____ INPUT DATA
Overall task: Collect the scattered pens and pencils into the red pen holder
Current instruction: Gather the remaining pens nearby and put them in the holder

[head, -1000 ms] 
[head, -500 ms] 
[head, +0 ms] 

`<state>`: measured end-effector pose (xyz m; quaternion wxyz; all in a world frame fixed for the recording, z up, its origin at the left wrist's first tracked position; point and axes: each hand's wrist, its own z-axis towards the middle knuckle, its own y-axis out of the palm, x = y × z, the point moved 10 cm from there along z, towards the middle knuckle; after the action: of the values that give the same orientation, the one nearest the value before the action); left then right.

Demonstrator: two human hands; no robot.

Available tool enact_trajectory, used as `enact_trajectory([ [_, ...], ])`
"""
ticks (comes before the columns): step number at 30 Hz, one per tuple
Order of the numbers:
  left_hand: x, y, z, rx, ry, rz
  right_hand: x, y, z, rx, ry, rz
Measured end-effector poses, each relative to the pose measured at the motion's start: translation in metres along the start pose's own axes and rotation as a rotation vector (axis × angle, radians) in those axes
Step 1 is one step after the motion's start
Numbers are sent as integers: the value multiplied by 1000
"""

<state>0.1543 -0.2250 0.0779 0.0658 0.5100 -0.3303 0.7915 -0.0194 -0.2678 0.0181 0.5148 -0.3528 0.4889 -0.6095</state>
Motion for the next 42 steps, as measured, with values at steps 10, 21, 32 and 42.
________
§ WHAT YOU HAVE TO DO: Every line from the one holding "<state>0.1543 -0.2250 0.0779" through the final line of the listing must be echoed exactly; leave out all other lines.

§ RESULT:
<state>0.1543 -0.2250 0.0779 0.0658 0.5100 -0.3303 0.7915 -0.0194 -0.2678 0.0181 0.5148 -0.3528 0.4889 -0.6095</state>
Motion for the next 42 steps, as measured, with values at steps 10, 21, 32 and 42.

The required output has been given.